▸ Action item
Gather, from the data below, each line in which the word "separate" occurs.

Dataset entries:
· · · · ·

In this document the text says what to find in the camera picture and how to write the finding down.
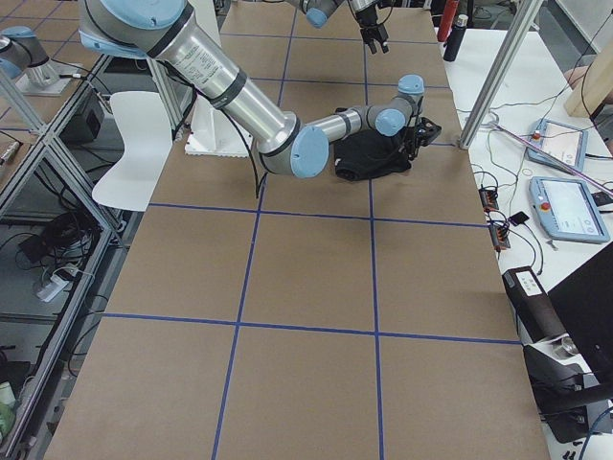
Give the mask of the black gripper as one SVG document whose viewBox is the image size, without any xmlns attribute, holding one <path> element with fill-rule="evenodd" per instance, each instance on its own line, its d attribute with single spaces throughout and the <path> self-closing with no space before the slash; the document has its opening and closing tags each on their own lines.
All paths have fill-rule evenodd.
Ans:
<svg viewBox="0 0 613 460">
<path fill-rule="evenodd" d="M 404 130 L 401 150 L 404 153 L 417 153 L 420 148 L 420 126 L 408 126 Z"/>
<path fill-rule="evenodd" d="M 368 7 L 356 12 L 356 21 L 361 28 L 363 42 L 372 54 L 377 53 L 377 45 L 383 53 L 389 52 L 388 33 L 383 24 L 378 24 L 377 7 Z"/>
</svg>

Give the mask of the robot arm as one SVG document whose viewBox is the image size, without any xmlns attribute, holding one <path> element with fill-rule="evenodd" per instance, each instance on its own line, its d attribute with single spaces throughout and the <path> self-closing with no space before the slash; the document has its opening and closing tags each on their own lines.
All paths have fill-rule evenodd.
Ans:
<svg viewBox="0 0 613 460">
<path fill-rule="evenodd" d="M 389 36 L 384 25 L 385 20 L 379 21 L 377 11 L 387 7 L 391 9 L 390 3 L 375 0 L 289 0 L 288 4 L 302 12 L 307 21 L 316 29 L 323 28 L 334 13 L 347 4 L 359 27 L 362 41 L 368 46 L 371 53 L 377 52 L 376 44 L 380 45 L 384 54 L 389 52 Z"/>
<path fill-rule="evenodd" d="M 102 54 L 152 58 L 168 65 L 216 110 L 255 140 L 269 173 L 311 178 L 327 165 L 330 143 L 374 129 L 392 137 L 420 120 L 423 79 L 406 75 L 386 104 L 353 106 L 303 124 L 277 107 L 222 50 L 188 1 L 81 1 L 84 47 Z"/>
</svg>

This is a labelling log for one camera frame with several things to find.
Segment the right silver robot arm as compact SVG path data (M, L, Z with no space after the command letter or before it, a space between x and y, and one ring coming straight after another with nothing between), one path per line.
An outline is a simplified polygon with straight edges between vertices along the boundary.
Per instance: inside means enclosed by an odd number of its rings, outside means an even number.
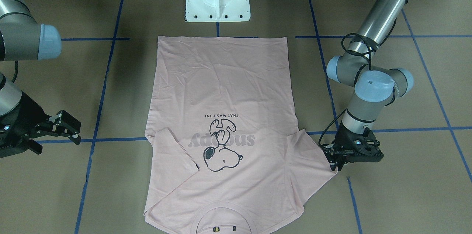
M46 60L61 54L61 36L49 24L39 24L23 0L0 0L1 61ZM35 138L66 137L81 142L81 122L67 111L47 115L42 107L1 74L0 156L30 150L42 153Z

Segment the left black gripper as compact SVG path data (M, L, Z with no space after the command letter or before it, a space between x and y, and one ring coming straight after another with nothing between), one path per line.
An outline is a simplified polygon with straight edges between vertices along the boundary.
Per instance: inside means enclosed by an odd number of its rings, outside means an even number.
M322 146L322 151L330 160L332 171L341 171L346 163L377 163L384 154L379 149L380 142L370 128L366 127L358 134L353 133L342 123L333 141L333 147Z

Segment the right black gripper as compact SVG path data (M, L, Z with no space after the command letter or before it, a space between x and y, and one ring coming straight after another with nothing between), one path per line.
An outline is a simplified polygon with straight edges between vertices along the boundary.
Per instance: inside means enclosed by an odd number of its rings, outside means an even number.
M52 126L37 126L49 120ZM54 116L44 110L26 93L22 93L19 104L9 113L1 116L0 157L7 157L30 150L42 153L42 145L30 138L52 136L66 137L76 145L81 143L79 135L81 122L67 111L59 111Z

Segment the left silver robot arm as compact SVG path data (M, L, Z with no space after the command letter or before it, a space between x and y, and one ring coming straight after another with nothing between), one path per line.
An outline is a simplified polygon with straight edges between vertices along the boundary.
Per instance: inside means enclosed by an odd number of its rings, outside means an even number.
M414 86L410 71L385 69L373 57L386 42L409 0L376 0L358 31L341 40L343 53L326 65L327 77L353 87L346 109L337 117L334 140L321 145L330 168L340 171L348 163L377 163L384 154L373 133L382 109L408 94Z

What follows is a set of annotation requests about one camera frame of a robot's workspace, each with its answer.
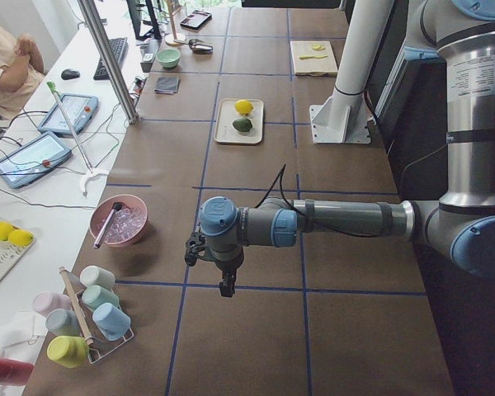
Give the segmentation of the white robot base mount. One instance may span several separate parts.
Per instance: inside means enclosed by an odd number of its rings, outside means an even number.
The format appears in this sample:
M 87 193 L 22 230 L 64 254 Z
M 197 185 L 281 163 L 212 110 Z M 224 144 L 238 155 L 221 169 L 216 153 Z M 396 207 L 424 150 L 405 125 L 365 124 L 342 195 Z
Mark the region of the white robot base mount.
M 393 0 L 355 2 L 332 95 L 309 108 L 314 143 L 370 143 L 364 92 L 393 5 Z

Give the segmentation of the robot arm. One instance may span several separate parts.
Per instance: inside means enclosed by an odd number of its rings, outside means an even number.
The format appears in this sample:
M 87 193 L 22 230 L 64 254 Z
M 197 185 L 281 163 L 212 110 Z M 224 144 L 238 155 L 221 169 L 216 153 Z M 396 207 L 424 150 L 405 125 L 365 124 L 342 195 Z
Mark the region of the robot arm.
M 448 187 L 437 200 L 343 202 L 266 194 L 254 207 L 223 196 L 199 208 L 185 261 L 213 262 L 232 297 L 244 248 L 291 247 L 299 233 L 400 236 L 474 276 L 495 278 L 495 1 L 412 1 L 405 56 L 446 65 Z

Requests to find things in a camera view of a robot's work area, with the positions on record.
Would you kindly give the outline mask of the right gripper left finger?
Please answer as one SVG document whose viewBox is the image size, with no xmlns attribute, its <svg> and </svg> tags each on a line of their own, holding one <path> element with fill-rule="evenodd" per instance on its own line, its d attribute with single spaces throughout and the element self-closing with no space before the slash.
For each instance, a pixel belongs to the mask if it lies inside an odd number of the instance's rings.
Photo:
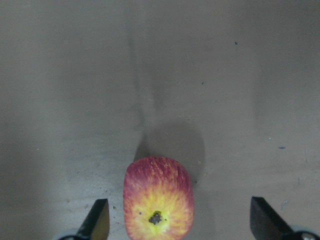
<svg viewBox="0 0 320 240">
<path fill-rule="evenodd" d="M 108 199 L 97 199 L 76 232 L 77 240 L 106 240 L 110 230 Z"/>
</svg>

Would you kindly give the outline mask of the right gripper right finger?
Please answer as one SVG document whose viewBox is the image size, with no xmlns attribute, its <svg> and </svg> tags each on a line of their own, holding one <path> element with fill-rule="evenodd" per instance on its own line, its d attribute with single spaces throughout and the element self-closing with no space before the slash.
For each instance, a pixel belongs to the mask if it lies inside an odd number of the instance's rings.
<svg viewBox="0 0 320 240">
<path fill-rule="evenodd" d="M 308 230 L 294 230 L 269 205 L 265 198 L 253 196 L 250 201 L 250 230 L 256 240 L 318 240 Z"/>
</svg>

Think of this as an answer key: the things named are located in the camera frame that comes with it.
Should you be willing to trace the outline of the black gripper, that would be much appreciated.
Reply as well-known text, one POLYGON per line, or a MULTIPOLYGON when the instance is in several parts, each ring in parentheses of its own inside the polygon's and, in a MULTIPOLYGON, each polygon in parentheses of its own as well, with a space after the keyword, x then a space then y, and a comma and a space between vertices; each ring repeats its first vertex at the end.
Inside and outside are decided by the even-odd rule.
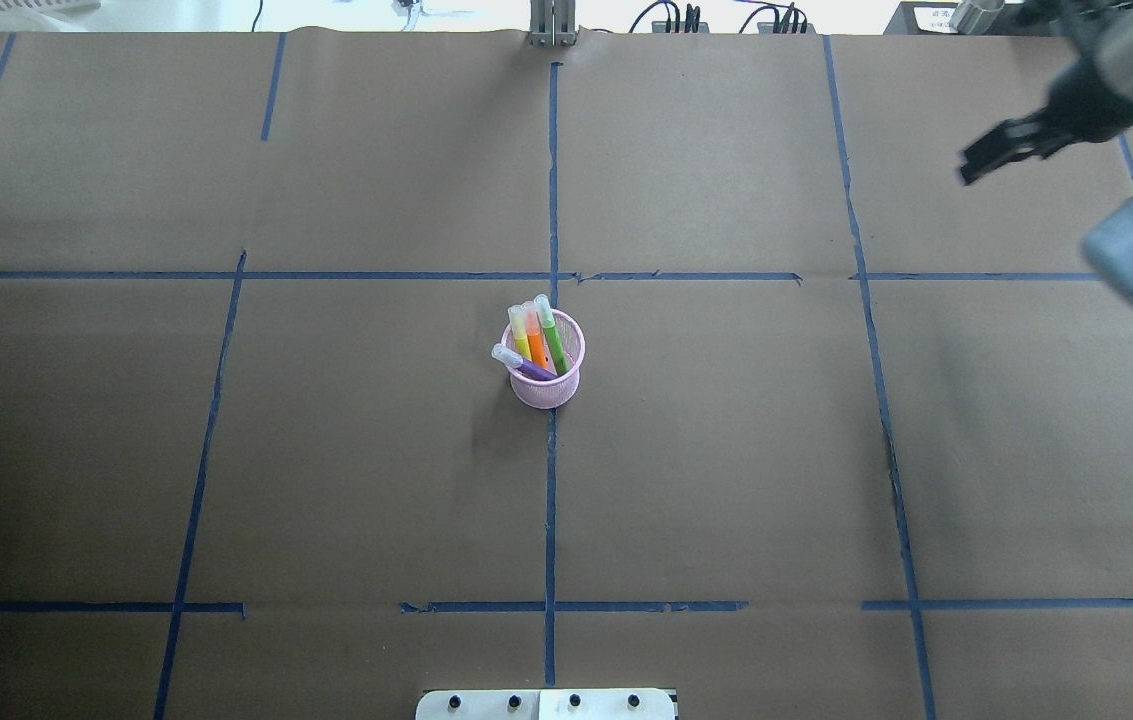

· · · · ·

▸ Response to the task
Give the segmentation of the white robot base mount. One instance may span several separate parts.
Give the segmentation of the robot arm. One instance may span several separate parts.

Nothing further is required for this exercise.